In the subgroup analyses, we observed a positive association between altitude and serum folate levels in the smoker group. In contradiction with our study results, McDonald et al.41 conducted research on pregnant women, showing that serum folate was lower in smokers, and Mannino et al.42 found that tobacco smoke exposure was associated with decreased folate levels. A previous study observed that folate levels decrease even more with smoke exposure as MTHFR activity declines41. Our study observed elevated serum folate levels in smokers at high altitudes. The reason for this phenomenon is still unclear, and these associations are worthy of further investigation.

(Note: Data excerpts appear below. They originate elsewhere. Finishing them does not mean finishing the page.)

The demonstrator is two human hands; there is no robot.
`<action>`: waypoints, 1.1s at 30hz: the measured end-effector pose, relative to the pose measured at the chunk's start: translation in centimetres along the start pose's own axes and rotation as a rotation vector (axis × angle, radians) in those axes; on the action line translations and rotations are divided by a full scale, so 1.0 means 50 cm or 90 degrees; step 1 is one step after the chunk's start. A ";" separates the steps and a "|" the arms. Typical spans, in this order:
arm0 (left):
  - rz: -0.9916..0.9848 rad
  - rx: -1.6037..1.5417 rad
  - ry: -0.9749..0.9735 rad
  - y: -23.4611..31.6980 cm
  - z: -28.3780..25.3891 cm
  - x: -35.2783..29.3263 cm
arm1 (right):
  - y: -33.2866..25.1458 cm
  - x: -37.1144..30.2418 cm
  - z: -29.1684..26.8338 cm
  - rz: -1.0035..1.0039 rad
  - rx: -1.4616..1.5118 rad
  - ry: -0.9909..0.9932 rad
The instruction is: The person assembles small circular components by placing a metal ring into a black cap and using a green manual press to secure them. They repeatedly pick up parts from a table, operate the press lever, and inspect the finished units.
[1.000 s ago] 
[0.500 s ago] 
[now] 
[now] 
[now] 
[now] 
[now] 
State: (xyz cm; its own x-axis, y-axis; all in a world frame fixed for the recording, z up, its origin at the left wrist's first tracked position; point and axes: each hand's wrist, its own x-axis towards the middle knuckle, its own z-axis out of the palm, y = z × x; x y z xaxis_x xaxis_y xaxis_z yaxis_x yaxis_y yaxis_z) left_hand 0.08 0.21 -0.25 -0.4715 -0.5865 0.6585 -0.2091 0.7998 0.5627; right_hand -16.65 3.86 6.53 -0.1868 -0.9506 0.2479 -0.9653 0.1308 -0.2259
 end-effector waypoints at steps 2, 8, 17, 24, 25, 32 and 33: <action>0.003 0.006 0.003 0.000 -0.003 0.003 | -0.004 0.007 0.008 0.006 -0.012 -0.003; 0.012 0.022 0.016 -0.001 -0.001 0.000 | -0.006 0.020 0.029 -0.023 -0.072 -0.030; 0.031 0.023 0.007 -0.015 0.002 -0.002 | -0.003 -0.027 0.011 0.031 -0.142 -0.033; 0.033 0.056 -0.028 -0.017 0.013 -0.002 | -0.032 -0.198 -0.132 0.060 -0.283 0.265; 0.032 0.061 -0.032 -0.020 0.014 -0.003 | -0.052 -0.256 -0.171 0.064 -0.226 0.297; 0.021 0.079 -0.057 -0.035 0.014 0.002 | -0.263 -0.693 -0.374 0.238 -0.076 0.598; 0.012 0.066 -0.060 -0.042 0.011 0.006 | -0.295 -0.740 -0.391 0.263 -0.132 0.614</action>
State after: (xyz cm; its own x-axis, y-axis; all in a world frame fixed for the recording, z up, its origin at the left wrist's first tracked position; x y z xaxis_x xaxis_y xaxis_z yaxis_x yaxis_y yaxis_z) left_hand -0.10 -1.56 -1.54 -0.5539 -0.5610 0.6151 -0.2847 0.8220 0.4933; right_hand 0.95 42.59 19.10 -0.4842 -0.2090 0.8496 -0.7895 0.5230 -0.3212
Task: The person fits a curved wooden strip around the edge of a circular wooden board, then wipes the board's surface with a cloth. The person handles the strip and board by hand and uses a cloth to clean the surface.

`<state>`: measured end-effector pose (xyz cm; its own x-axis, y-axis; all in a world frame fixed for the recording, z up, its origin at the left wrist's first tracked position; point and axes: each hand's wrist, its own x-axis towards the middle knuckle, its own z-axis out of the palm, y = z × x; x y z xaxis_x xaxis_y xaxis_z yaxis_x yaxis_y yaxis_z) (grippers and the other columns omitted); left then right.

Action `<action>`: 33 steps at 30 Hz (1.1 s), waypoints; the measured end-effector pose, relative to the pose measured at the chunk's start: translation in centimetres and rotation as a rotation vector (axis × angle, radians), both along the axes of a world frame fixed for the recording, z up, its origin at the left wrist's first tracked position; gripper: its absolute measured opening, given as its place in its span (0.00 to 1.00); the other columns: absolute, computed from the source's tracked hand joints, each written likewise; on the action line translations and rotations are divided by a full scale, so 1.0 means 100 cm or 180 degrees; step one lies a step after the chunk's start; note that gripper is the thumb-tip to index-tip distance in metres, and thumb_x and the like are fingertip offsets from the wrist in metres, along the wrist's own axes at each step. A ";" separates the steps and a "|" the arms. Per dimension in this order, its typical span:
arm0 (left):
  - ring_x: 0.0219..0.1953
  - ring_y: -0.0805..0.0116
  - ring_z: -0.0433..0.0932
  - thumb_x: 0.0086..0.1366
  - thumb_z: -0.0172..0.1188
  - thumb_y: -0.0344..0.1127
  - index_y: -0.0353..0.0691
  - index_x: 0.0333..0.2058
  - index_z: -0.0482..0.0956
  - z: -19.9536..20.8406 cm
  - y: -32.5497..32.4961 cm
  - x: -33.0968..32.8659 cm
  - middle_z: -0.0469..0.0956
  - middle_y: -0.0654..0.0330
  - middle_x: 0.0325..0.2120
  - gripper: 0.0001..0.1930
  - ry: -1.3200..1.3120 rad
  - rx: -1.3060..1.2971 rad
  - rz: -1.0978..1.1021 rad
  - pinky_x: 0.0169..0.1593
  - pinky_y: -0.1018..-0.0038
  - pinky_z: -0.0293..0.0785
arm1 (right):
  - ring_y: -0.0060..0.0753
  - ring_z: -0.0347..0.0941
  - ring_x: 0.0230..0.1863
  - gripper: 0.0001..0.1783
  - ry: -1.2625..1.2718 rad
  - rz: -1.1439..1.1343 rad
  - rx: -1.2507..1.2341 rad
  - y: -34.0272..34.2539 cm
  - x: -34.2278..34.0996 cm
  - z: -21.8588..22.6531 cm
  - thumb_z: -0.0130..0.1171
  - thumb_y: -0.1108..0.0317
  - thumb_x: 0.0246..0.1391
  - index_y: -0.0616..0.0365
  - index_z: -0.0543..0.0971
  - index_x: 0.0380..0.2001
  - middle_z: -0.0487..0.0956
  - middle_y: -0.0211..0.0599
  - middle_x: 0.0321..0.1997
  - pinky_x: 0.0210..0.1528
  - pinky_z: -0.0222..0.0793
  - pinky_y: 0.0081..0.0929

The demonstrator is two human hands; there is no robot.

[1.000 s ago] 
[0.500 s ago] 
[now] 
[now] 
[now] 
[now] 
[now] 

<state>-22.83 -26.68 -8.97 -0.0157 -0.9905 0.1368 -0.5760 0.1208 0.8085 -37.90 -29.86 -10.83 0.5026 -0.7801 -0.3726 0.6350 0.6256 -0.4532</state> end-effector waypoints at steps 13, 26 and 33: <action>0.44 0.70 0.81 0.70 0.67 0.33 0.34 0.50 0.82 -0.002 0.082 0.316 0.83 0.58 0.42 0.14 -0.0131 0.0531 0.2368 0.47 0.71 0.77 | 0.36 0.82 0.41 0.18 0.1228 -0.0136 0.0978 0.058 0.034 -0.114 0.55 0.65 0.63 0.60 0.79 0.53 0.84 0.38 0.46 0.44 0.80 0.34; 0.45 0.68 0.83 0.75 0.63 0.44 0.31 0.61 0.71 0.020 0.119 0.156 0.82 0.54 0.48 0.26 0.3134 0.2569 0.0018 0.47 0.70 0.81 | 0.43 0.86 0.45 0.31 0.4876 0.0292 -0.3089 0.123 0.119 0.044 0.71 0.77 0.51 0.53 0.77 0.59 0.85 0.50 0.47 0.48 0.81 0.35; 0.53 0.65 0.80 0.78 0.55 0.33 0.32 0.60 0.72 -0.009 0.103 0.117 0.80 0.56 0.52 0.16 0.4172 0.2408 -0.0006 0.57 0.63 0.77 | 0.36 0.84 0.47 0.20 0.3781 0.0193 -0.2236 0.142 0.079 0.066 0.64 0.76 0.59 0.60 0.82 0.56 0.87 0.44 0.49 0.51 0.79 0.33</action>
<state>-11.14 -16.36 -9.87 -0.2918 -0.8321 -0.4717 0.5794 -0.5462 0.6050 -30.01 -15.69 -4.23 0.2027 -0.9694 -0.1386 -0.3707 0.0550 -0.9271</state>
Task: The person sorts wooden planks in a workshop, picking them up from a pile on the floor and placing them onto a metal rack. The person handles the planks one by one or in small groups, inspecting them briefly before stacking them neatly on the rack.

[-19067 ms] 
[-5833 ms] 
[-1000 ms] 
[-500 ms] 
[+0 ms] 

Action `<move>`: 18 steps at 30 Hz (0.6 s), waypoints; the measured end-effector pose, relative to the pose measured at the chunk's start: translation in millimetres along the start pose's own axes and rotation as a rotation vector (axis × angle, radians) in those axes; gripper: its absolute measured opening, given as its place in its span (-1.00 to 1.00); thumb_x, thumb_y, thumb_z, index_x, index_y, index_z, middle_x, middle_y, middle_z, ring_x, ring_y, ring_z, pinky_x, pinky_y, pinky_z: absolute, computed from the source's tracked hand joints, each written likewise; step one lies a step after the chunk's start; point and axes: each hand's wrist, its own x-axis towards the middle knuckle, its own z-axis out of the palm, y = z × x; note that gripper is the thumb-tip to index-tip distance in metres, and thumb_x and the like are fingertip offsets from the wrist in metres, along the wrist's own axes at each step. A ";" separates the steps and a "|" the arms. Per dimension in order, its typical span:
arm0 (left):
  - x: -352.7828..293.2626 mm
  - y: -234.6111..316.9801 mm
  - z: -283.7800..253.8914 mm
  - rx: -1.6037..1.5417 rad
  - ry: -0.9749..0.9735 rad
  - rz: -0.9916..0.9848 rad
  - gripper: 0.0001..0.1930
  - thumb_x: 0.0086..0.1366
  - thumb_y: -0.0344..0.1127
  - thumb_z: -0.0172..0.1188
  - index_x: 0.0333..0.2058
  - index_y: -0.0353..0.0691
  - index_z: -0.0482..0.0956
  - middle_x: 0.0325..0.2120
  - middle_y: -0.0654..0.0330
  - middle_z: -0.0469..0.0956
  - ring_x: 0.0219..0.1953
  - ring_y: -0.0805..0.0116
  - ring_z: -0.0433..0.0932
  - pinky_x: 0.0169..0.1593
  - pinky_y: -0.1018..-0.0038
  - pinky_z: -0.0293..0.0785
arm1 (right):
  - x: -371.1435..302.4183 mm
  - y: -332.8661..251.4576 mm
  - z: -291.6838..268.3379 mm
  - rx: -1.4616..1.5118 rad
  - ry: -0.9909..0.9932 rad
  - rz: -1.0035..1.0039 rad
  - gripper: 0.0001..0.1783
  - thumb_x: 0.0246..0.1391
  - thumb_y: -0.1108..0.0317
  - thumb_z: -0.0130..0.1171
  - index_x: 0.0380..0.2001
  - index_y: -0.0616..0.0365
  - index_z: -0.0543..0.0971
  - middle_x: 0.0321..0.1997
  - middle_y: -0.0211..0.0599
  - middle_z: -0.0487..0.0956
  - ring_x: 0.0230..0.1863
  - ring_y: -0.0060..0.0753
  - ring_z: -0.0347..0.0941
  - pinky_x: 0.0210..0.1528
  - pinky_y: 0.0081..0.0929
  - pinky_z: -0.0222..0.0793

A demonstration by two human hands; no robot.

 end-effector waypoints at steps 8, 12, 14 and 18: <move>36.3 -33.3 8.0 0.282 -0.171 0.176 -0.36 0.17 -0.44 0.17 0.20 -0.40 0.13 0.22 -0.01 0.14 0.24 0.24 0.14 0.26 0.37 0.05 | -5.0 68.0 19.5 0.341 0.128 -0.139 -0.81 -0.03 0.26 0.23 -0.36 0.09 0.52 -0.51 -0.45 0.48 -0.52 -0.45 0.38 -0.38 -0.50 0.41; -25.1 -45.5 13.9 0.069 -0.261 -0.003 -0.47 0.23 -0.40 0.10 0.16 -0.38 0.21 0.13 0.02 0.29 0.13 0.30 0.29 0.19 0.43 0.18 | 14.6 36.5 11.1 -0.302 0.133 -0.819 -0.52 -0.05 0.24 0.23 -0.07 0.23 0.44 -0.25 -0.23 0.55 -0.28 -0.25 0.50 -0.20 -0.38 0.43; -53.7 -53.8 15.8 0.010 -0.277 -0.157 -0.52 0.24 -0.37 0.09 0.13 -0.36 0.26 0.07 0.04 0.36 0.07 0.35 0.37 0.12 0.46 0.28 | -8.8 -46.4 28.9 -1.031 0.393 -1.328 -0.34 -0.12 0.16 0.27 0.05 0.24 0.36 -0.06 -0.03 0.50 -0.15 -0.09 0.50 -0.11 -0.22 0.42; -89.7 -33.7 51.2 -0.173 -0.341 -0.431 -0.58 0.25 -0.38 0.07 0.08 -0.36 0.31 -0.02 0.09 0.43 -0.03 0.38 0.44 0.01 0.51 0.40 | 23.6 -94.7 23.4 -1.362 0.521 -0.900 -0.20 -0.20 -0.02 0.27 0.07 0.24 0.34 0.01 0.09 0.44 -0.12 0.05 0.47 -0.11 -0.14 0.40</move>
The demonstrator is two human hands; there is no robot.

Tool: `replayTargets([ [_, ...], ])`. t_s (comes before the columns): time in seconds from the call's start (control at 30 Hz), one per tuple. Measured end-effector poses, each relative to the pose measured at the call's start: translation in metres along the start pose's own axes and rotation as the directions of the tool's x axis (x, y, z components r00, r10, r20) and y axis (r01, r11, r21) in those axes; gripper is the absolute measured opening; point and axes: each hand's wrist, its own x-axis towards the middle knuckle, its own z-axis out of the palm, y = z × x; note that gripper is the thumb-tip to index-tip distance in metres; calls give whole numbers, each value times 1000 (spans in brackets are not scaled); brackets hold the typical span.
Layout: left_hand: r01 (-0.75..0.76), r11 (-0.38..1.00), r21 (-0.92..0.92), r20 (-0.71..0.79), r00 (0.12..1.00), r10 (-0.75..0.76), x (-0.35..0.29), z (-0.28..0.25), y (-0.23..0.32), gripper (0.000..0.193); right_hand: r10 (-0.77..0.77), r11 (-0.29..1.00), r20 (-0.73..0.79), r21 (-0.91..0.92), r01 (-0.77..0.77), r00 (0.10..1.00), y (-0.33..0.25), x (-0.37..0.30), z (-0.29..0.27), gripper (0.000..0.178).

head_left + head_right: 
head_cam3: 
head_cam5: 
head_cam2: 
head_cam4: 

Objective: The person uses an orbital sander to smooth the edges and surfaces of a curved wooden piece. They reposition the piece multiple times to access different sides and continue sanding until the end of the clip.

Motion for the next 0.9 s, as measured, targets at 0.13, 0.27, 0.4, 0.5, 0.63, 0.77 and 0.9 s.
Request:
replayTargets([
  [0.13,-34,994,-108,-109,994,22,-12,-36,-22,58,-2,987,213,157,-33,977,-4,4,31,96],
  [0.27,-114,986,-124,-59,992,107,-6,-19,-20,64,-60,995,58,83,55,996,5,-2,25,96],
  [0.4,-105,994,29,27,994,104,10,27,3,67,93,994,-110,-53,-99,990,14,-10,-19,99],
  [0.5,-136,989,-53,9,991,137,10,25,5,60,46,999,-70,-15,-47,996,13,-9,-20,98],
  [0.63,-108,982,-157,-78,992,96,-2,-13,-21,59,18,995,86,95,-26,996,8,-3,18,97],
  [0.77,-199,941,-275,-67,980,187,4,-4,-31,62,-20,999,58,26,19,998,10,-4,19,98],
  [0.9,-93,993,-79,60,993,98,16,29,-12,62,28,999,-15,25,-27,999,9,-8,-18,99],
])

Our study has some limitations. First, as an observational study, the findings on the relationship between altitude and serum folate levels observed in a healthy Tibetan population do not allow for the derivation of causal conclusions. Second, these results are from a healthy population in the Tibetan Plateau of China, and the interpretation of findings in other populations with different demographics may be limited. Third, although we attempted to statistically correct the bias, we could not exclude unmeasured or residual confounding factors that are vital for the relationship between folate levels and altitude, such as differences in dietary habits. Fourth, due to financial constraints, we were unable to identify the frequency of MTHFR locus rs1801133 allele in our cohort, despite our hypothesis that it could be one of the mechanisms through which altitude negatively correlates with serum folate. Further study is required to confirm this hypothesis. Finally, we did not measure intraerythrocytic folate concentration, which is an indicator of the status of folate intake in the body for 2–3 months. In contrast, serum folate mainly responds to recent folate intake31, and Intraerythrocytic folate levels could be measured in the future to further validate the relationship between folate and altitude.

Nonetheless, the strength of this study is that, to our knowledge, it is the first study to investigate the relationship between altitude and serum folate levels in a healthy Tibetan population in China. The altitude of our study population fluctuated from 1500 to 5200 m, providing more reference information on the relationship between altitude and serum folate than in previous studies at a fixed altitude. In our study, we used multimodel-adjusted confounders and subgroup analyses to ensure the robustness of the results. In addition, we included altitude as a continuous and categorical variable in the regression model analysis separately to reduce the chance of data analysis and enhance the results’ robustness.

Conclusions

In summary, this study suggests that altitude is negatively associated with serum folate levels in Tibetan adults. The relationship between altitude and folate levels should be explored in the future in populations of different races and disease states. Further large-scale prospective studies are needed to illustrate the exact causality of this relationship.